- **Task prompt**:
Only lines below containing the string "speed" should be counted; please give that count by itself.

• • • • •

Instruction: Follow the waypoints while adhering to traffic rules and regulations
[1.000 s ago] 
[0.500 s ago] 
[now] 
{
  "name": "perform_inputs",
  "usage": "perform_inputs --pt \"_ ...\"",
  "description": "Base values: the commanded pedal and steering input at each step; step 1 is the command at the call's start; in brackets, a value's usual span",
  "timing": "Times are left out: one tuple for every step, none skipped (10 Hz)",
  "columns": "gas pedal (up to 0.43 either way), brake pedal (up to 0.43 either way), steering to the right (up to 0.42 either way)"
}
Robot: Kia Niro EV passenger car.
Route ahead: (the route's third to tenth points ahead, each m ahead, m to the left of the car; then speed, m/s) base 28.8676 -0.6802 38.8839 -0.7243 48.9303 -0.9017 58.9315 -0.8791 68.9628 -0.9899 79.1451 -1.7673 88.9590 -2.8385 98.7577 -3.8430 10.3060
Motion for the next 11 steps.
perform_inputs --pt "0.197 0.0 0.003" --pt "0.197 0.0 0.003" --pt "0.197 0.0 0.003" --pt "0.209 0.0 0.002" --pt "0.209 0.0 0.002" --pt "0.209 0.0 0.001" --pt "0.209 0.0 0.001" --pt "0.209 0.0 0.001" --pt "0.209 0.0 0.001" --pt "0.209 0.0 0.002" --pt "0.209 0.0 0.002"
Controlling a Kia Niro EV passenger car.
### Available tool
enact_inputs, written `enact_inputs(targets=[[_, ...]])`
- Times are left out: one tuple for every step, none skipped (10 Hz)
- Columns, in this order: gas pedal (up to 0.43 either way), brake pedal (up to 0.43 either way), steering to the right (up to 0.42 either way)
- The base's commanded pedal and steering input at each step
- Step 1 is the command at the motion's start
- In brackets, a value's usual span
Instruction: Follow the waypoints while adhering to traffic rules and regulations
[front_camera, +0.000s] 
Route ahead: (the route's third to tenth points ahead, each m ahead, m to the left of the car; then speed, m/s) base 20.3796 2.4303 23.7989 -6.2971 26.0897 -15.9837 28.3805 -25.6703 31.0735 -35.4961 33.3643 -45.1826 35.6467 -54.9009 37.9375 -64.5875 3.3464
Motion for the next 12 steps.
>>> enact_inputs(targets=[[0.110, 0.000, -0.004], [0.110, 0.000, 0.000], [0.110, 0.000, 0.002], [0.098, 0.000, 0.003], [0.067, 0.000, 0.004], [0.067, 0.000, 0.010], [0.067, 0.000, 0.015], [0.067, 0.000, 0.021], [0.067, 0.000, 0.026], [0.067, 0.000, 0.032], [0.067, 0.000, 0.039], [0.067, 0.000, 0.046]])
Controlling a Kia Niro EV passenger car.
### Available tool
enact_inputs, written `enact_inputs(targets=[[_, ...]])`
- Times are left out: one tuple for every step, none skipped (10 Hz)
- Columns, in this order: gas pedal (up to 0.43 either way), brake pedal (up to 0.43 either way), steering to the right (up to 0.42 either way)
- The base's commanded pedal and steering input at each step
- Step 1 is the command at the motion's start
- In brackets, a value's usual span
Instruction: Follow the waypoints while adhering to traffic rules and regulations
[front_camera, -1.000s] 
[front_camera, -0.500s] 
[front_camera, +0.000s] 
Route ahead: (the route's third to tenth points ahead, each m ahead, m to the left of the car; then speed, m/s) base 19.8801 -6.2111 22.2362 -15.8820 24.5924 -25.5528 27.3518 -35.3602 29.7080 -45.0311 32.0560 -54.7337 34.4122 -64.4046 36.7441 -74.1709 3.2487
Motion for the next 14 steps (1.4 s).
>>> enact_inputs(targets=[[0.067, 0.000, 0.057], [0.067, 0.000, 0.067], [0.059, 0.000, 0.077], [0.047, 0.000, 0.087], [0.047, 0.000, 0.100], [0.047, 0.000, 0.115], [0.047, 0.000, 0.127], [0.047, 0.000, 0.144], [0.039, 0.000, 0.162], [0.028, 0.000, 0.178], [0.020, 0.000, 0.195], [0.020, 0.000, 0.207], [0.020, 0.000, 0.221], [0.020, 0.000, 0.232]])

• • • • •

- **Response to the task**:
3